Corn was a major figure in the “Plamegate” controversy of 2003, which centered around media leaks about CIA analyst Valerie Plame. After Plame’s identity had been revealed in a July 14 column by Robert Novak, Corn was the first to report, four days later, that Plame theretofore had been working covertly for the CIA, and that Novak’s disclosure about her may thus have violated the Intelligence Identities Protection Act. Novak, in turn, disputed that Plame had been a covert operative, and said of Corn: “Nobody was more responsible [than Corn] for bloating this episode.” According to Novak, Corn’s objectivity was compromised by the latter’s close association with Plame’s husband, Ambassador Joseph Wilson.
In 2004, Corn, who was affiliated with Ralph Nader’s Center for Study of Responsive Law, spoke out against Nader’s independent presidential bid that year, a bid which Corn believed would siphon vital votes away from Democratic candidate John Kerry. “Ralph gave me my start [in independent journalism], and I am forever grateful,” said Corn. “It has saddened me to watch him destroy his legacy by mounting a fool’s errand of a campaign.”
In October 2006, Corn announced to his readers that he had recently come into possession of “The List,” a secret “roster of top-level Republican congressional aides who are gay.” Stating that he himself would not go public with the names contained therein, Corn said it was likely that someone else in the media would: “[T]here’s a good chance [The List] will be appearing soon on a website near everyone.” Moreover, he justified such an invasion of privacy by deriding homosexual Republicans for allying themselves with “a party that tries to limit the rights of gays and lesbians and that welcomes the support of those who demonize same-sexers.”
In July 2010, Corn revealed in Mother Jones that he had once been a member of Journolist, a secret association of approximately 400 left-wing reporters, academics, and political activists who collaborated through an online message board and secretly colluded to discredit and ignore stories that had the potential to harm Barack Obama’s bid for the White House in 2008. Downplaying the significance of Journolist’s activities, Corn wrote: “Journolist was a community, not a conspiracy.

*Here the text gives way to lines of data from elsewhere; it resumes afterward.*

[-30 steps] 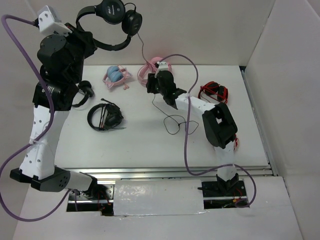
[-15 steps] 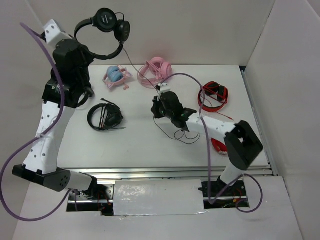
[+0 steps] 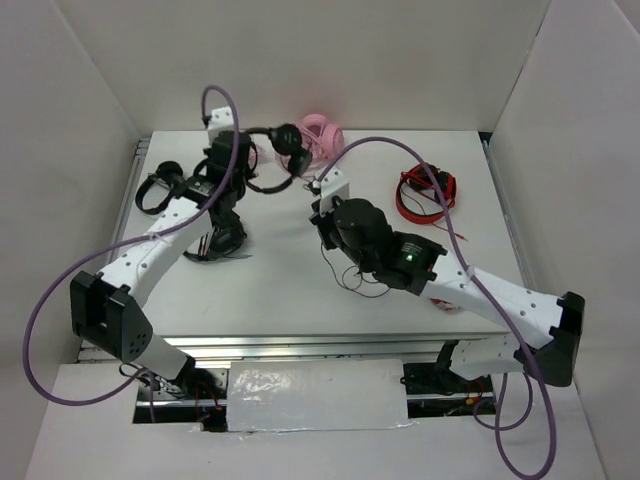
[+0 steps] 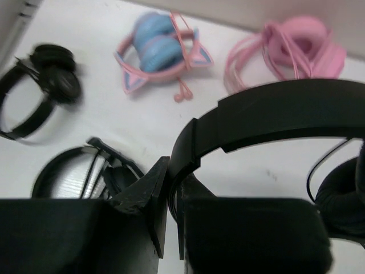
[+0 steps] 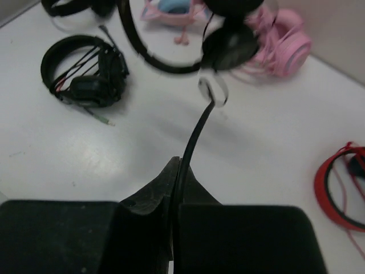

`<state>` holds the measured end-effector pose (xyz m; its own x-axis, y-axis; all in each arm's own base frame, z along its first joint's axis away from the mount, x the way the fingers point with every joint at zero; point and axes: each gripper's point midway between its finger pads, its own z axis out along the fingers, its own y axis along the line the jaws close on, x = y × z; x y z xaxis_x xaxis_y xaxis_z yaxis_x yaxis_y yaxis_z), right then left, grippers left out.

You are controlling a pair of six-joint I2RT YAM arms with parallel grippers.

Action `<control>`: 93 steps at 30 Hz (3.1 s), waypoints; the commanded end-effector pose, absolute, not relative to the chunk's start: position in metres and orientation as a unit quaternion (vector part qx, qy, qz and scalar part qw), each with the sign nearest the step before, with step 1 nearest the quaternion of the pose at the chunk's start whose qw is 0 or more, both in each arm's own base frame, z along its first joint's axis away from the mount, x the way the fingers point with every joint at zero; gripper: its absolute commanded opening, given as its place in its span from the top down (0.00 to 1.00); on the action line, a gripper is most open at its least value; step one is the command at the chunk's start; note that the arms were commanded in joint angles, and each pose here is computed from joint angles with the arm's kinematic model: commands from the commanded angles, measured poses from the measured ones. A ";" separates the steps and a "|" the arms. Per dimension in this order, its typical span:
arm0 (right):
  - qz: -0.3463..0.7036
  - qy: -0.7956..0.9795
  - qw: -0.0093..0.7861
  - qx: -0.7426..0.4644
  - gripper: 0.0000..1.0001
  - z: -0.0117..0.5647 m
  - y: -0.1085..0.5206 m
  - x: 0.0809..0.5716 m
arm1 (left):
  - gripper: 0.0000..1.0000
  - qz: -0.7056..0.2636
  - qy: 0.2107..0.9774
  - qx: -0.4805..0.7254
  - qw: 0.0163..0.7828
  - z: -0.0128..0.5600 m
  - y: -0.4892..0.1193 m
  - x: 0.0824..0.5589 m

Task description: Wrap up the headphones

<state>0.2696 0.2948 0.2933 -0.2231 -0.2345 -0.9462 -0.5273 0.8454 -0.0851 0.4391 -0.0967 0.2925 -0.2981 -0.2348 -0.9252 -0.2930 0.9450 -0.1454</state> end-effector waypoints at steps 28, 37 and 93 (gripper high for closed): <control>-0.010 0.611 0.692 -0.384 1.00 0.414 0.204 0.344 | 1.00 -0.199 0.781 0.328 0.492 0.185 -0.260 0.245; 0.100 0.587 0.671 -0.442 1.00 0.361 0.208 0.343 | 1.00 -0.281 0.733 0.336 0.520 0.220 -0.261 0.207; 0.491 0.707 0.436 -0.263 1.00 0.145 0.339 0.199 | 1.00 -0.097 0.692 -0.176 0.693 0.503 -0.052 0.394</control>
<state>0.1835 0.3486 0.1303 -0.5520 -0.0146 -0.8337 -0.8158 0.2161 0.5364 0.3766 -0.0650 0.4991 -0.0236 -0.2689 -0.9629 -0.1001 0.9590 -0.2653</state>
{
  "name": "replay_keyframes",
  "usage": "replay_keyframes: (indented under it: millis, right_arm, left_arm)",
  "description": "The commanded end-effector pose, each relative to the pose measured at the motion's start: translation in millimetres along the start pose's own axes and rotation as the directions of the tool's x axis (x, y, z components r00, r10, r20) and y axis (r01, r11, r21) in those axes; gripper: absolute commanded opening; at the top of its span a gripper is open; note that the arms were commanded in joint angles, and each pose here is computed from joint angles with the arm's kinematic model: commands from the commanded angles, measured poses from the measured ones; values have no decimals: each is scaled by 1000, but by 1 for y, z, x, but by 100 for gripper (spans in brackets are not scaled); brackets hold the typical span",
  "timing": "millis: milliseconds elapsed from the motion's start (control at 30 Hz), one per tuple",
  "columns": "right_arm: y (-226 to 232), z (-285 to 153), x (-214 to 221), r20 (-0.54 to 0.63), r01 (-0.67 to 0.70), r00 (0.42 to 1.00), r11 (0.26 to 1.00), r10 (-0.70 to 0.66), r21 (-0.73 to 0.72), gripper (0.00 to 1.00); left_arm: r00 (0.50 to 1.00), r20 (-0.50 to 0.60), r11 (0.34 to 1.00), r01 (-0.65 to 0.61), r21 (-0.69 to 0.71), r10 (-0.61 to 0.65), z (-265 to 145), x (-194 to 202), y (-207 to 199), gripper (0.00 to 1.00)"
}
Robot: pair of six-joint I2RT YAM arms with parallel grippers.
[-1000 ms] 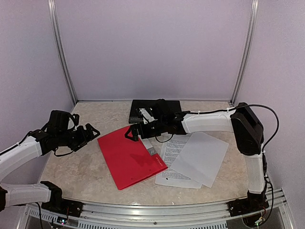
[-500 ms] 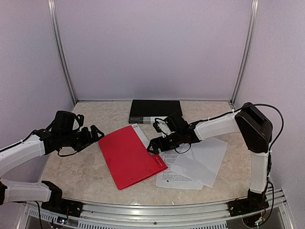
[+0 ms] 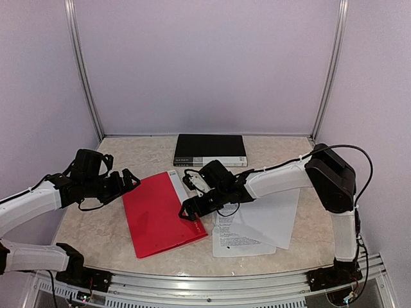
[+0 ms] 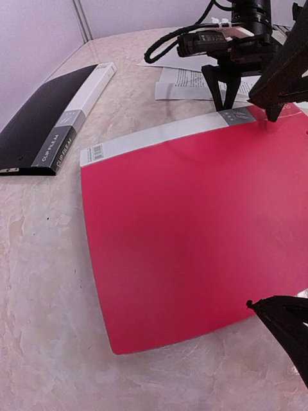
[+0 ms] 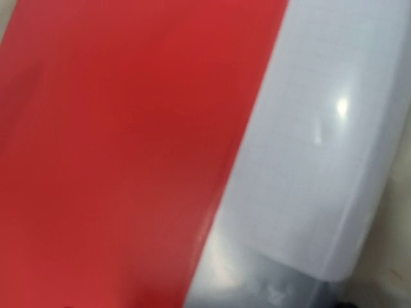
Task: Put the files into the folder
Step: Move the folder with files to the center of the board, then move the folder with files to the corner of the board.
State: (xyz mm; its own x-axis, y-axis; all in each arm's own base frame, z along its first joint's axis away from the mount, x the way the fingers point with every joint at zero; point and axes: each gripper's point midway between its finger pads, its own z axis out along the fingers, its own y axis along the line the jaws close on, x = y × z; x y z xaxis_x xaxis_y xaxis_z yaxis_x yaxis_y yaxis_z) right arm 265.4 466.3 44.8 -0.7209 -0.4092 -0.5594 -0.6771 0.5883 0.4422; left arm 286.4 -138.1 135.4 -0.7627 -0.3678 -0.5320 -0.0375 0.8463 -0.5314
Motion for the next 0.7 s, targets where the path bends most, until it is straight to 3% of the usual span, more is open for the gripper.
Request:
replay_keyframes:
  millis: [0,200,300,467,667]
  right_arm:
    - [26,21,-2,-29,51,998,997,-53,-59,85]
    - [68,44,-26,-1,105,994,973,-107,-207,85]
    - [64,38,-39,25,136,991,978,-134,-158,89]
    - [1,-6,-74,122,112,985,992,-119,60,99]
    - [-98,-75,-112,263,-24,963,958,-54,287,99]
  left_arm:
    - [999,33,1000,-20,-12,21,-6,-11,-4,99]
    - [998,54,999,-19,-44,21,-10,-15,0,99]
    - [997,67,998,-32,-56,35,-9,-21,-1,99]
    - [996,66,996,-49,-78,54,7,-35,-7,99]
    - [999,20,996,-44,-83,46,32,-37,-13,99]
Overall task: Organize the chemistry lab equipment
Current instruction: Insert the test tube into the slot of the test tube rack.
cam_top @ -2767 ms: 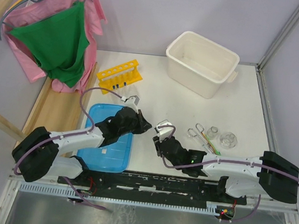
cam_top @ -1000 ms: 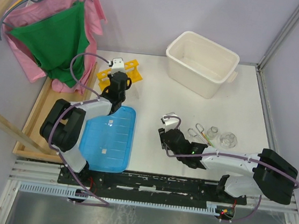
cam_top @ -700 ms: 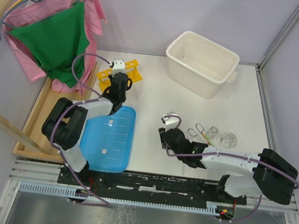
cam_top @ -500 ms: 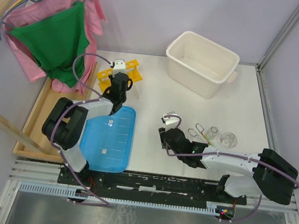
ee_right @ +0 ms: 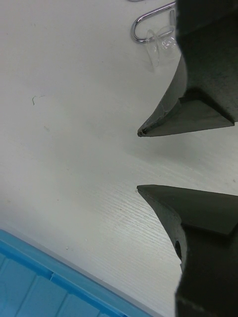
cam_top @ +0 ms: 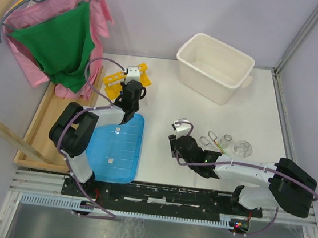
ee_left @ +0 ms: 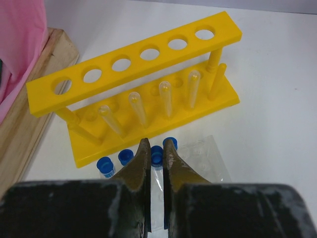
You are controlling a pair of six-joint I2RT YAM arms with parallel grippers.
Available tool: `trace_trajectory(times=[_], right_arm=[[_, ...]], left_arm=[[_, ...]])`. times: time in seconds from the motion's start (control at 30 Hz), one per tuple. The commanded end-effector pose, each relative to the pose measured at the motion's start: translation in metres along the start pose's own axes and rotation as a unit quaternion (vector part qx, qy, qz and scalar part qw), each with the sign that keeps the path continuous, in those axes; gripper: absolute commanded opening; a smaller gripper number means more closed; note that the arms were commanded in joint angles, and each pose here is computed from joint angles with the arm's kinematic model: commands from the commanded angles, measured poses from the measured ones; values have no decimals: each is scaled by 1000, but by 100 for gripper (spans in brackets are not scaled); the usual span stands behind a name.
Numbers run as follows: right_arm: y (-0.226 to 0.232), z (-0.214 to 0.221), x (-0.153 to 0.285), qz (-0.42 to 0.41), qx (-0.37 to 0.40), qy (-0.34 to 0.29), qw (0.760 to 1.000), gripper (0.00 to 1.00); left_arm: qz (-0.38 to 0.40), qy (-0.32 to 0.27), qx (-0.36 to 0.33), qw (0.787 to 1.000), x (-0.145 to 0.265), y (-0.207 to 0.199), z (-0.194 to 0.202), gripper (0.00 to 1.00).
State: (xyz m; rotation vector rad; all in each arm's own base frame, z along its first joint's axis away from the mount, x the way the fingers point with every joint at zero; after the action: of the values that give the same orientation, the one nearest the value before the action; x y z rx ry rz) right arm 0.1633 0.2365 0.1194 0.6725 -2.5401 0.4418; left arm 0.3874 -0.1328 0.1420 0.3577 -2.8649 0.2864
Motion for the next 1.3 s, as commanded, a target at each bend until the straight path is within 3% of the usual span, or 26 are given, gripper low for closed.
trace_trajectory(times=[0.0,1.1,1.27], right_arm=[[0,-6,-2,-1,-17,-15,1000,52],[2,-5,-8,-9,-17,-10,1000,52],[2,-5,-9,-10,-16,-8,1000,54]], left_arm=[[-16,-35,-4,999,-3,-1,-13,3],[-26,-29,-14,999,-13,-3,0,3],[-23,-15,-10,1000,-15,-6,4,12]])
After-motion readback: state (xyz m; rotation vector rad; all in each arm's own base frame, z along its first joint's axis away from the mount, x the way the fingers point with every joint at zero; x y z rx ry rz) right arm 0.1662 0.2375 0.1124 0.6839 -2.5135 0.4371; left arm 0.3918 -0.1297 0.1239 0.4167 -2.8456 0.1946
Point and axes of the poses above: each gripper's point midway between its finger pads, its own x axis back along the fingers, its own y axis along the line the jaws close on, z = x × y, the point moved 8 cm from there along x, back along the fingers, and after that the axes turned 13 degrees about x, right-handed, at the moved point
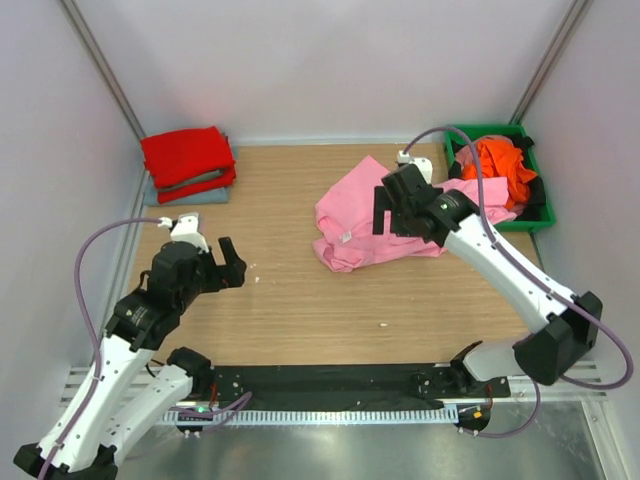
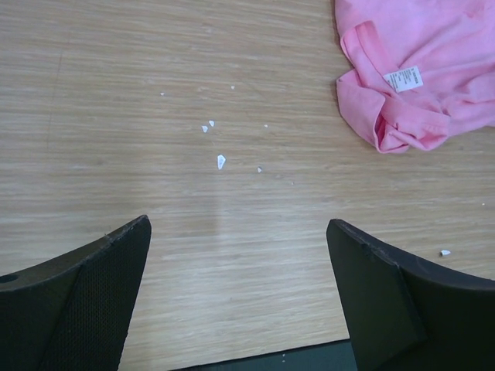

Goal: Fold and stack the t-shirts
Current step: Move the tshirt to the center of the board, then flatten the tshirt out

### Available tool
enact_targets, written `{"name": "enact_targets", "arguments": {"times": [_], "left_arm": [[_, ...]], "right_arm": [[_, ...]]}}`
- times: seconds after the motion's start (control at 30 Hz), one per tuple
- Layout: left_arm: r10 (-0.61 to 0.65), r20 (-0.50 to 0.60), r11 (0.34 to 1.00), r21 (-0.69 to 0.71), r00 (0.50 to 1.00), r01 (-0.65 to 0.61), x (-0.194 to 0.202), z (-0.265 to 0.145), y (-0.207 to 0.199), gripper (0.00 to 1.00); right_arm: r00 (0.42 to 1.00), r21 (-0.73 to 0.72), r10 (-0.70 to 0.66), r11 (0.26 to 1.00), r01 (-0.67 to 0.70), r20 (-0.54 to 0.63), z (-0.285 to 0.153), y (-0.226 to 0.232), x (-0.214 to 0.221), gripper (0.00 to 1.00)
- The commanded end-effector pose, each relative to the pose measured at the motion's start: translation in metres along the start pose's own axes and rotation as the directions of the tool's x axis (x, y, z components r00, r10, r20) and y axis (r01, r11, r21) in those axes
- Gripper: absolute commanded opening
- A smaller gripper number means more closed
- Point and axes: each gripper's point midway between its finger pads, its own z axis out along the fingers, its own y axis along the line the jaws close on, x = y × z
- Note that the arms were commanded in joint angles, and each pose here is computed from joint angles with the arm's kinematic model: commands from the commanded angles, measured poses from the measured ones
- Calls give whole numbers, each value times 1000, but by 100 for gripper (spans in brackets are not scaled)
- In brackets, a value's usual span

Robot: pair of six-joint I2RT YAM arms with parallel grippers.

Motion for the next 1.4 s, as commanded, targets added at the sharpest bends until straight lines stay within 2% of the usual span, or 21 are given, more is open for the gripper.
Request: {"name": "enact_targets", "arguments": {"times": [0.0,0.07,0.17,0.23,0.33,0.37,0.4,0.6,0.83,0.93,1.03,1.13,1.17,1.23,1.27,1.33,1.37], "left_arm": [[-56,-59,997,44,997,59,4,10,-16,95],[-99,-132,988,104,986,113,17,27,-37,92],[-98,-160,986,118,982,117,28,54,-63,90],[-65,-184,990,113,981,87,38,76,-83,91],[-86,-195,980,161,977,119,36,101,-113,94],[-78,-245,981,153,966,118,51,117,-119,95],[-95,-222,974,181,970,137,41,125,-131,95],[-60,-272,983,151,960,104,65,181,-155,95],[-46,-267,989,126,963,82,77,212,-173,92],[-55,-271,992,95,961,83,84,223,-173,86],[-62,-276,995,62,959,82,89,230,-170,73],[-65,-262,996,34,963,77,89,230,-166,56],[-69,-246,997,28,967,78,85,229,-165,46],[-64,-239,997,29,969,73,83,228,-164,34],[-56,-241,997,30,969,66,83,228,-164,24],[-38,-238,998,32,971,47,81,228,-164,13],[-33,-238,999,31,971,41,81,228,-163,3]], "right_arm": [[992,-12,91,996,-90,92,-19,-12,-4,100],[995,-43,92,995,-90,49,-13,-10,18,100],[996,-70,86,994,-86,5,1,-6,41,100],[997,-66,77,995,-78,-14,7,-7,51,100],[997,-57,72,996,-73,-19,11,-10,59,100],[997,-72,77,994,-78,-13,8,-9,59,100],[997,-77,78,994,-80,-16,9,-10,63,100],[997,-106,81,991,-82,-13,2,-17,77,100],[998,-105,66,992,-65,1,-4,-27,85,100],[999,-96,53,994,-52,6,-7,-31,85,100],[999,-88,42,995,-41,15,-10,-34,83,100],[999,-77,37,996,-35,18,-11,-38,84,100],[999,-76,40,996,-38,21,-12,-38,84,100],[999,-72,39,997,-37,17,-12,-40,86,100],[999,-72,42,997,-41,15,-12,-40,86,100],[999,-74,47,996,-46,9,-12,-39,87,100],[999,-77,51,996,-50,11,-12,-39,87,100]]}}
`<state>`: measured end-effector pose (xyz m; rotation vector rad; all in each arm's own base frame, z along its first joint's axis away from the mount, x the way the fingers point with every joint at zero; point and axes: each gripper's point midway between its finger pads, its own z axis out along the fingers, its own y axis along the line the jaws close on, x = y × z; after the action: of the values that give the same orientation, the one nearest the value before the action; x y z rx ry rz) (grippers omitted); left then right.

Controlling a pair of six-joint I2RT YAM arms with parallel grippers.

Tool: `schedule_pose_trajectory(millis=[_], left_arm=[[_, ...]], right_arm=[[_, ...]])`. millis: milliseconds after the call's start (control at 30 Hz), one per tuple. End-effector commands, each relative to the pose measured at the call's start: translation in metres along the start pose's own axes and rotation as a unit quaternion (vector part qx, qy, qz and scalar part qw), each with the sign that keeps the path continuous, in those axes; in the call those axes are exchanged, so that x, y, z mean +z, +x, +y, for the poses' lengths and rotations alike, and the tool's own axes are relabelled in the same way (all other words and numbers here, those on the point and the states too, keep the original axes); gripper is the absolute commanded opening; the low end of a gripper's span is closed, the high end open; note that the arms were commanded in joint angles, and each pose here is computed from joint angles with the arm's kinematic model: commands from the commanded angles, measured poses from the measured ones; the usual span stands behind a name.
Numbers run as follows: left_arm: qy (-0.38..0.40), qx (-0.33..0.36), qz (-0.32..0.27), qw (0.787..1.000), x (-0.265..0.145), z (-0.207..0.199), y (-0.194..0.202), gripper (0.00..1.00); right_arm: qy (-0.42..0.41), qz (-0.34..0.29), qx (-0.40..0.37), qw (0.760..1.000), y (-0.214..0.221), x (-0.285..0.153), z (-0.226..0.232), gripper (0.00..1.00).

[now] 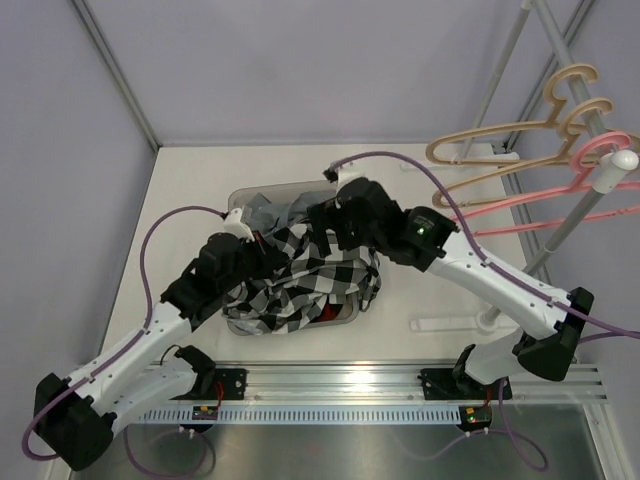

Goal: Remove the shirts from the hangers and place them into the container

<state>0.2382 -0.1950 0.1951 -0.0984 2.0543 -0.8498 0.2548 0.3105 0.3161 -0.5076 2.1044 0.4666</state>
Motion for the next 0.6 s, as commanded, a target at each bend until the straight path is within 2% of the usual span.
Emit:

It did not issue directives. But some participants did see it as a mechanism for trying to increase the overall influence of this community … But there were no marching orders and no coordination.”
In September 2012, Corn triggered one of the most pivotal events of that year’s presidential campaign when he released a video of Republican candidate Mitt Romney telling supporters at a recent fundraiser that “47 percent of the people … will vote for the President [Obama] no matter what” because they are “dependent upon government” and “believe that they are victims [and] the government has a responsibility to care for them.” The video—which Corn obtained from James Carter IV, grandson of former president Jimmy Carter—ultimately proved very damaging to the Romney campaign and fed the Democrats’ portrayal of the Republican as an arrogant elitist. For his role in breaking the “47 percent” story, Corn received the George Polk Award for Political Reporting in 2012.